What the task requires: Which lines of the listing below contain the word "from"? Copy each of them.

━━━━━━━━

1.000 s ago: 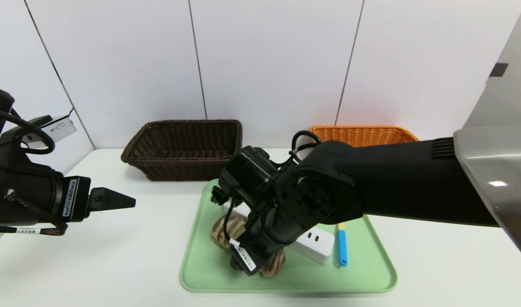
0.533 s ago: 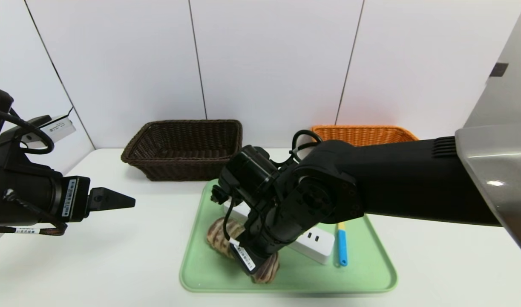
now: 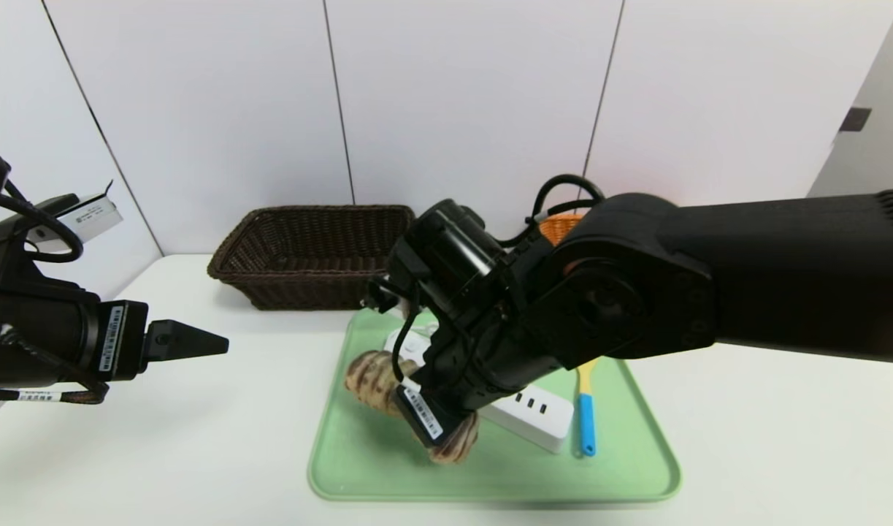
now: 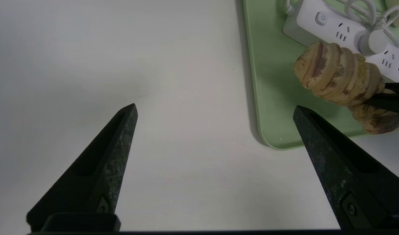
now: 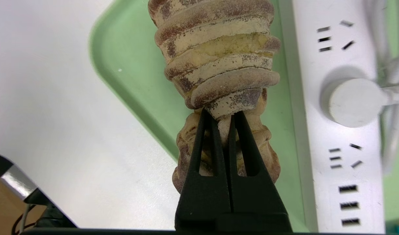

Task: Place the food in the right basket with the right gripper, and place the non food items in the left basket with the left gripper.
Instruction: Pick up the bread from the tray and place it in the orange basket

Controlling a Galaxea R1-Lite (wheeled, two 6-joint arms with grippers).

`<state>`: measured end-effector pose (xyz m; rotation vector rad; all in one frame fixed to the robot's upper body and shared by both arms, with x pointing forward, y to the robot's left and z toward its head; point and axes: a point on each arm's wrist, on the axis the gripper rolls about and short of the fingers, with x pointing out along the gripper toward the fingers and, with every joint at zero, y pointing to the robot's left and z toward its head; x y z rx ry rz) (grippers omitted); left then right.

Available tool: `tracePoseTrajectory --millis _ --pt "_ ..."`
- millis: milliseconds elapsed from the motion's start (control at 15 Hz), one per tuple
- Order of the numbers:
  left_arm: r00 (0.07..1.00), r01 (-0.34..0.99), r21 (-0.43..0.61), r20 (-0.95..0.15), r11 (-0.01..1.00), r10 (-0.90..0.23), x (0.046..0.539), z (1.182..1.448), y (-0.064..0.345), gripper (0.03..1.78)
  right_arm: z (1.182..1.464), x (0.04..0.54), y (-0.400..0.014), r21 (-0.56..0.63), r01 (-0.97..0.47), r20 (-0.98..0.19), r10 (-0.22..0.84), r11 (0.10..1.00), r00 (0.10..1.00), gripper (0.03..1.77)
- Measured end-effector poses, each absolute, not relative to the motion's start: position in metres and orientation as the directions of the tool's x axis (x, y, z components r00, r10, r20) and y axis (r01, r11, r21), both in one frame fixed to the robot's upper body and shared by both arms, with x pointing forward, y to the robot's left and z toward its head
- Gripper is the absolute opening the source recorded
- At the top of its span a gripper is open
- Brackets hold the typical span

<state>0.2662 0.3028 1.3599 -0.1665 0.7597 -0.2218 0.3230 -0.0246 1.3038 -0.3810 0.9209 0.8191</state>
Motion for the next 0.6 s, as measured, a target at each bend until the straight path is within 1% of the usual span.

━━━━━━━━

Answer to the problem:
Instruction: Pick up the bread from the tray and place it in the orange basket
- millis: milliseconds elapsed from the motion's start (control at 15 Hz), one per tuple

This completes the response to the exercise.